Skip to main content Skip to main navigation


Interactive Link Prediction as a Downstream Task for Foundational GUI Understanding Models

Christoph Albert Johns; Michael Barz; Daniel Sonntag
In: Dietmar Seipel; Alexander Steen (Hrsg.). KI 2023: Advances in Artificial Intelligence. German Conference on Artificial Intelligence (KI-2023), Berlin, Germany, Pages 75-89, ISBN 978-3-031-42608-7, Springer Nature Switzerland, Cham, 9/2023.

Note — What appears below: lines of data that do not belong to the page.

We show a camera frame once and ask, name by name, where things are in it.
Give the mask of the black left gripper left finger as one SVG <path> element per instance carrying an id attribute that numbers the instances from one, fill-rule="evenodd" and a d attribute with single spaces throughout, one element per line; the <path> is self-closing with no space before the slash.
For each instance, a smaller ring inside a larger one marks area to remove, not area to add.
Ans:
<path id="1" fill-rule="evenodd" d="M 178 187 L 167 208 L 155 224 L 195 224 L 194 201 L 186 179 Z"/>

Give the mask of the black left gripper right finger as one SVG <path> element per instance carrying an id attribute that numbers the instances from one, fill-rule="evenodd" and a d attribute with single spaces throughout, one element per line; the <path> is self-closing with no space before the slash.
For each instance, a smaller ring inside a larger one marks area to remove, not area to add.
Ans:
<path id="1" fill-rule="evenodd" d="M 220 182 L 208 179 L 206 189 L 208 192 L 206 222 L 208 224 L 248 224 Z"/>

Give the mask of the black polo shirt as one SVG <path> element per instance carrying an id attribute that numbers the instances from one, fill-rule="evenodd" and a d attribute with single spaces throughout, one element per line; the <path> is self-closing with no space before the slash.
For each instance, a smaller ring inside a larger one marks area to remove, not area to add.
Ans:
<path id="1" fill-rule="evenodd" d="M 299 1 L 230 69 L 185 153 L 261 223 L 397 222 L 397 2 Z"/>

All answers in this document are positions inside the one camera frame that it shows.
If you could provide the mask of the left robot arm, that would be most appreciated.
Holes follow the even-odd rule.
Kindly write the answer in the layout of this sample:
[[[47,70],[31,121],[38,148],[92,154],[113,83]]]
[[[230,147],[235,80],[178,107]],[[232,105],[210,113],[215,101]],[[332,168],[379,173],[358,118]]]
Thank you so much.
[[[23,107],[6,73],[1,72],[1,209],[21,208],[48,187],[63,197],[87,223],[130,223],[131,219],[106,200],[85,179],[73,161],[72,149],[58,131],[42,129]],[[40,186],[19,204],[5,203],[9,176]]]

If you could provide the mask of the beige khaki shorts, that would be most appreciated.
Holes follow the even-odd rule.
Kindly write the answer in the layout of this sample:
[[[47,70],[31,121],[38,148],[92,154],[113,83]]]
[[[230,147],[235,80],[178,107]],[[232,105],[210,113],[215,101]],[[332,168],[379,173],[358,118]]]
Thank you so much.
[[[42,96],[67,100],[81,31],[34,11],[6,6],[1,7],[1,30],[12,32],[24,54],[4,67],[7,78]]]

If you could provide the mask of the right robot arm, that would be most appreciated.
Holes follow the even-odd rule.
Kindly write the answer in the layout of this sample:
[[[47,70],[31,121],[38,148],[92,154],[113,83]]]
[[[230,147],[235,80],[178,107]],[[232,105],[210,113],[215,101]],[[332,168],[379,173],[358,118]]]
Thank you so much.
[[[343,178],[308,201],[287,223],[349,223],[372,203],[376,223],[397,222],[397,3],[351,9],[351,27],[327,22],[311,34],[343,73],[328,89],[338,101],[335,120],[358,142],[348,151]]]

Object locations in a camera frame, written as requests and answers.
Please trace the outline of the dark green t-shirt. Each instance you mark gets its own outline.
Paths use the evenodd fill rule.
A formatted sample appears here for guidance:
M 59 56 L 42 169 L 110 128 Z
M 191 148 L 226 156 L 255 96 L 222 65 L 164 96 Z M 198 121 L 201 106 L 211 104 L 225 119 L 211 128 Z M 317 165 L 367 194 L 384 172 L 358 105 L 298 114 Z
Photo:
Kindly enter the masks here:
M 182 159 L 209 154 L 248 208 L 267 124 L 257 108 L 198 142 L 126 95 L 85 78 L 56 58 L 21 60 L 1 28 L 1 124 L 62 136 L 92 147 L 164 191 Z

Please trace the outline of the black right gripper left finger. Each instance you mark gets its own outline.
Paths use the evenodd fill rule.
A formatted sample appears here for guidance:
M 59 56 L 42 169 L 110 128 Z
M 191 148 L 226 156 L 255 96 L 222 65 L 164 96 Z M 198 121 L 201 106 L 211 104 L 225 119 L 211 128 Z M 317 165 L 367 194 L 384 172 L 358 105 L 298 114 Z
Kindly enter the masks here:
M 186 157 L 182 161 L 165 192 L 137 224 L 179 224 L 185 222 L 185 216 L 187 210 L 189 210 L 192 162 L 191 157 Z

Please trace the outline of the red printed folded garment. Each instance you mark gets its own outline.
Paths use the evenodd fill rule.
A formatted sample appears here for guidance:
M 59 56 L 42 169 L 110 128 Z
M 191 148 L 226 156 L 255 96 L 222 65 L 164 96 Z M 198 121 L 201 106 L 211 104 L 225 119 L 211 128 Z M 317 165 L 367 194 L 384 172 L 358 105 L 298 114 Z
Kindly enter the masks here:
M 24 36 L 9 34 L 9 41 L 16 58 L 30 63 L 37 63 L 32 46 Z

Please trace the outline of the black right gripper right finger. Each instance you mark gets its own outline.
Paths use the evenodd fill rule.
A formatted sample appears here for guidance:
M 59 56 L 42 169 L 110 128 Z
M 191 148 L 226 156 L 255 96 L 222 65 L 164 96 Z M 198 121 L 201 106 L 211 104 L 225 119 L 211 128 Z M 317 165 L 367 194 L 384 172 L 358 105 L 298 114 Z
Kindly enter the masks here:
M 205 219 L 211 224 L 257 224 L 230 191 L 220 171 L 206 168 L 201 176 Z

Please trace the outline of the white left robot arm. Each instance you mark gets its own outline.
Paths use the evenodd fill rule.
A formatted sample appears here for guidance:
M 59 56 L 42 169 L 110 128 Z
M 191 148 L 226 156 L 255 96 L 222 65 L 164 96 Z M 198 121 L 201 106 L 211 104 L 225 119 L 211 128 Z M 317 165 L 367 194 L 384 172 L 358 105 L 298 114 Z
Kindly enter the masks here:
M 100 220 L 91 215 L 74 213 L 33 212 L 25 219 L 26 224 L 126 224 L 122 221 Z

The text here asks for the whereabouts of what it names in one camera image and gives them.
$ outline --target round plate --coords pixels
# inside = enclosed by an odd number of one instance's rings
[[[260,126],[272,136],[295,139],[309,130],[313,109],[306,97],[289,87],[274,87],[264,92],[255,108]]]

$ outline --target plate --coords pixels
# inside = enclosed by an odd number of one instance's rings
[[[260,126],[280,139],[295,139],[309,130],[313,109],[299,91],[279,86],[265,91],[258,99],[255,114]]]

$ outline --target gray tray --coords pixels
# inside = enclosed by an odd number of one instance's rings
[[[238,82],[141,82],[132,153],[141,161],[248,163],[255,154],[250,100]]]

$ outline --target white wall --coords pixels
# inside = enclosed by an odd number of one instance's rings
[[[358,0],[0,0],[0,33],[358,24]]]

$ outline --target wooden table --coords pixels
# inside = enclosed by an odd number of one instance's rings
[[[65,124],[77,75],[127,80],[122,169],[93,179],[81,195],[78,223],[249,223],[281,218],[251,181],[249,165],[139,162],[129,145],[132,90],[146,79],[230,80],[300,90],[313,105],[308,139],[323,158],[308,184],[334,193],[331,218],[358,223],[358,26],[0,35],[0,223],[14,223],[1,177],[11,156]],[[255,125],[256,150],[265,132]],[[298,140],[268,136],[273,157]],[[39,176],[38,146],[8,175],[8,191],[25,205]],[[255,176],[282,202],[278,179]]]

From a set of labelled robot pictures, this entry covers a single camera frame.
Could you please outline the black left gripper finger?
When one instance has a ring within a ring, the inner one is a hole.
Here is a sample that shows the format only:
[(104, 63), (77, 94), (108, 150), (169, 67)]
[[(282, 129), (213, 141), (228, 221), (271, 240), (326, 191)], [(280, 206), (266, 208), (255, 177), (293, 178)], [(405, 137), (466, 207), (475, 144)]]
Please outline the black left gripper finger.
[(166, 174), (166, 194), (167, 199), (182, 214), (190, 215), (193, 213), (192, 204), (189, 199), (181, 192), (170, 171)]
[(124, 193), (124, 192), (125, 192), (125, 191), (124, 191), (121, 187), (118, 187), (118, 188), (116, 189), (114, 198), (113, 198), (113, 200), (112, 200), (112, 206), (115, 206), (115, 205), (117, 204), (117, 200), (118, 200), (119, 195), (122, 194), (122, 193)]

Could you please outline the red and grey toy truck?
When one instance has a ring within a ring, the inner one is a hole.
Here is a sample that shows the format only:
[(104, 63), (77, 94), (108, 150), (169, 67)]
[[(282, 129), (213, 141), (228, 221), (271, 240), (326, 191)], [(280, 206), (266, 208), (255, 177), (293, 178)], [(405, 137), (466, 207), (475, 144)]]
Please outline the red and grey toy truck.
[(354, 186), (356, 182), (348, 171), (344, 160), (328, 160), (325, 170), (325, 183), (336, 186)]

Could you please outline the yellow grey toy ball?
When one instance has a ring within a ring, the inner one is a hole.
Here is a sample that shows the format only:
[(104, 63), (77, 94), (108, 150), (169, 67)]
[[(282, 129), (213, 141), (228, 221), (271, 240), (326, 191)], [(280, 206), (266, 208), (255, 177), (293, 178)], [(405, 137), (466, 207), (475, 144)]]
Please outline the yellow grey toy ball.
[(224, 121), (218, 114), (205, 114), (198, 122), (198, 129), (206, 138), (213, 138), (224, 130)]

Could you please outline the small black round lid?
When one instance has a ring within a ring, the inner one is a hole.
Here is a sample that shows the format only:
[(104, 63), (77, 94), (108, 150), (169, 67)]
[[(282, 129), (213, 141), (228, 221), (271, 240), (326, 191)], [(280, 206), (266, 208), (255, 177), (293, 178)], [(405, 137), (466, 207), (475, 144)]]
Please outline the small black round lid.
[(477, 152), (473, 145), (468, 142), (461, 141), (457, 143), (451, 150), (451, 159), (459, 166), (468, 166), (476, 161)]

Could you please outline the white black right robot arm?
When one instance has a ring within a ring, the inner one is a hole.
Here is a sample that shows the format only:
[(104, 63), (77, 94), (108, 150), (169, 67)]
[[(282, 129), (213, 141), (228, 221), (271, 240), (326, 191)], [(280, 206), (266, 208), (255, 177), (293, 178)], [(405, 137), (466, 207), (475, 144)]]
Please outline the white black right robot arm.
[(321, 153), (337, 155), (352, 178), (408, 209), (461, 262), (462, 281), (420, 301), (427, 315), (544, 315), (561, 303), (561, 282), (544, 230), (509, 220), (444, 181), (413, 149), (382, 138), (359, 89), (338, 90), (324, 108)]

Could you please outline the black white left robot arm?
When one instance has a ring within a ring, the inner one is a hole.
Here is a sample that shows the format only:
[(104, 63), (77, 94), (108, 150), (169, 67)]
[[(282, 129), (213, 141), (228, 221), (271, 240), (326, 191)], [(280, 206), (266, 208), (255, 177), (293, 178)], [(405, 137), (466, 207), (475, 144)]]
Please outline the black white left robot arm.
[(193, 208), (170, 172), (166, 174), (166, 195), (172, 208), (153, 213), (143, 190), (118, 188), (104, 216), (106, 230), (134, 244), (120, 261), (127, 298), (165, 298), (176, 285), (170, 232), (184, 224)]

AI models that can recognize and understand the semantics of graphical user interfaces (GUIs) enable a variety of use cases ranging from accessibility to automation. Recent efforts in this domain have pursued the development of a set of foundation models: generic GUI understanding models that can be used off-the-shelf to solve a variety of GUI-related tasks, including ones that they were not trained on. In order to develop such foundation models, meaningful downstream tasks and baselines for GUI-related use cases will be required. In this paper, we present interactive link prediction as a downstream task for GUI understanding models and provide baselines as well as testing tools to effectively and efficiently evaluate predictive GUI understanding models. In interactive link prediction, the task is to predict whether tapping on an element on one screen of a mobile application (source element) navigates the user to a second screen (target screen). If this task is solved sufficiently, it can demonstrate an understanding of the relationship between elements and components across screens and enable various applications in GUI design automation and assistance. To encourage and support research on interactive link prediction, this paper contributes (1) a pre-processed large-scale dataset of links in mobile applications (18,830 links from 5,362 applications) derived from the popular RICO dataset, (2) performance baselines from five heuristic-based and two learning-based GUI understanding models, (3) a small-scale dataset of links in mobile GUI prototypes including ratings from an online study with 36 end-users for out-of-sample testing, and (4) a Figma plugin that can leverage link prediction models to automate and assist mobile GUI prototyping.